他平時提到錢的事,習慣低頭看鞋尖,從不會亂看。而排水管那邊,正是通往地下實驗室舊道的入口。地圖上標過,那裡有條廢棄電纜溝,直通軍工廠原來的數據中心——那個五年前因為“安全事故”被永久封閉的地方。
他們說的“貨”,根本不是毒品原料。
是數據,或者是設備。
更準確地說,是某種需要物理搬運、價值極高、無法聯網傳輸的信息載體。
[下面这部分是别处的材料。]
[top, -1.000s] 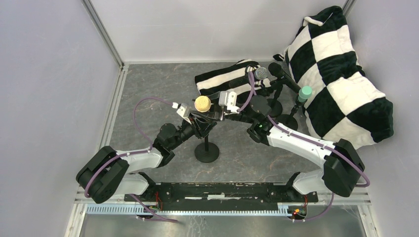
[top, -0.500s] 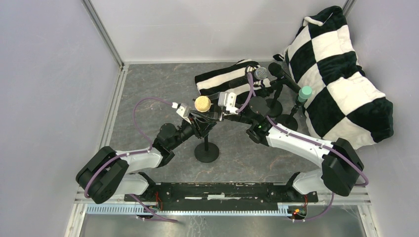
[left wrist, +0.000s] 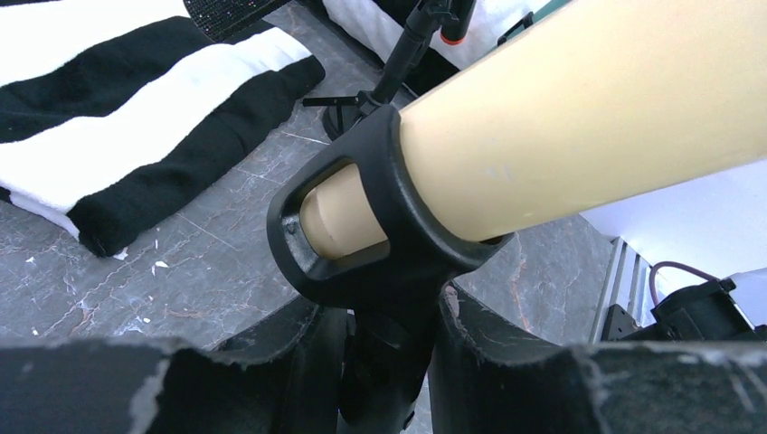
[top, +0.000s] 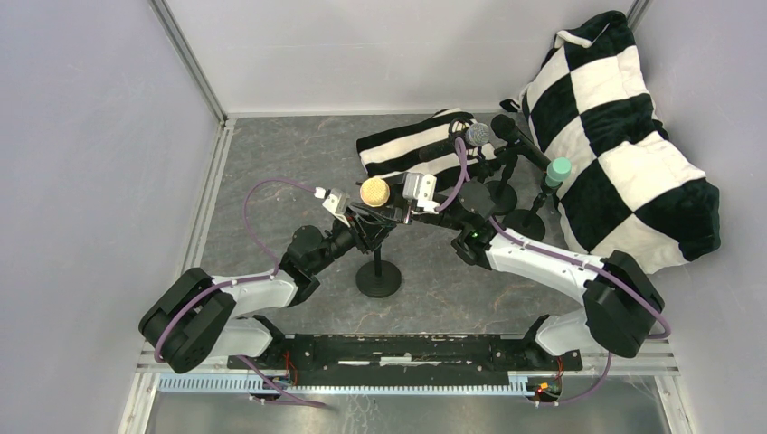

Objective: Attach the microphones to the stand

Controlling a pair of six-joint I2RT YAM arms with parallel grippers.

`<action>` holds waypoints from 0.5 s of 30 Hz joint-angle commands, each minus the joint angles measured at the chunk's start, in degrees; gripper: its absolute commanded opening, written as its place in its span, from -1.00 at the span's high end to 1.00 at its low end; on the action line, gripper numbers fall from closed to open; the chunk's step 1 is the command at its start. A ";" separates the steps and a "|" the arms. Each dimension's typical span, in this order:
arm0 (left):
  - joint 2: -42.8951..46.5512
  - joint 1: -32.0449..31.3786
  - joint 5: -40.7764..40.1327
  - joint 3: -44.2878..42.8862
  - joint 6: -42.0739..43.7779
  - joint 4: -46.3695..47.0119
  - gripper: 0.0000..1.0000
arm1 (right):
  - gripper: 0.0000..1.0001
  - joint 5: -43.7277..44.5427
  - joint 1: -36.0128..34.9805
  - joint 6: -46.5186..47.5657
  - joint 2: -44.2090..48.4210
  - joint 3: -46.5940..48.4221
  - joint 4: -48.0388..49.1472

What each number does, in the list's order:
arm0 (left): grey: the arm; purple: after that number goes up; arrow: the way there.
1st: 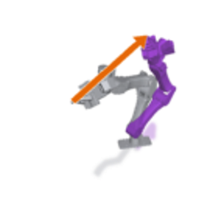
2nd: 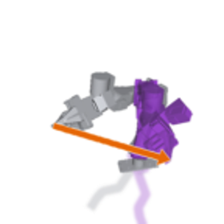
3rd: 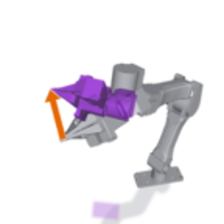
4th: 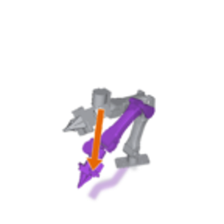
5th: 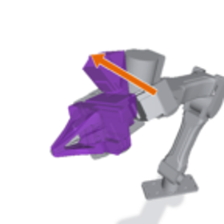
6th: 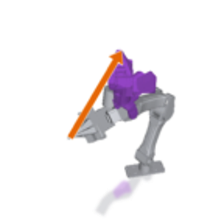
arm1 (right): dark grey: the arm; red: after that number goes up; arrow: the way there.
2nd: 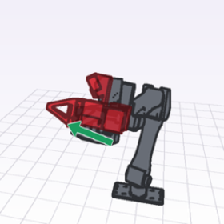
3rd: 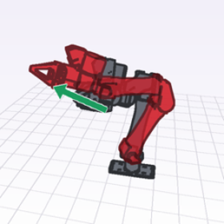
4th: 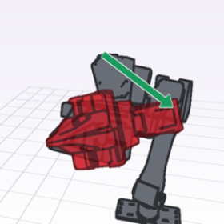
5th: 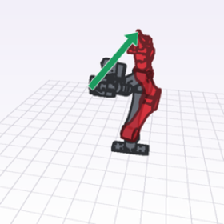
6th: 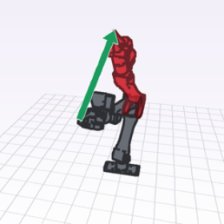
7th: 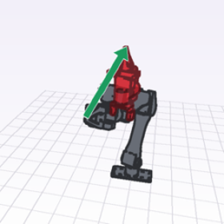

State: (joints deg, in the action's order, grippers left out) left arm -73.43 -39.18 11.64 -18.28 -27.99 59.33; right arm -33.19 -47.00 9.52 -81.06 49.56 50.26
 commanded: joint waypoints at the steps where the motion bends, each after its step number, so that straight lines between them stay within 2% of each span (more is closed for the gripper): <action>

k係列存儲單元曾用於軍方絕密項目“灰塔”,據說能承載量子級加密的離線數據庫,一旦激活,就能在無網絡環境下執行指令。
我迅速在本子上寫下幾行字:
周三2300前必須進入地下通道;
避開主路監控;
帶信號屏蔽裝置;
確認排水管出口是否設防。
“李悅,幫我查五年前軍工廠關閉時的資產移交清單,重點找編號為k7或帶藍光接口的存儲單元。”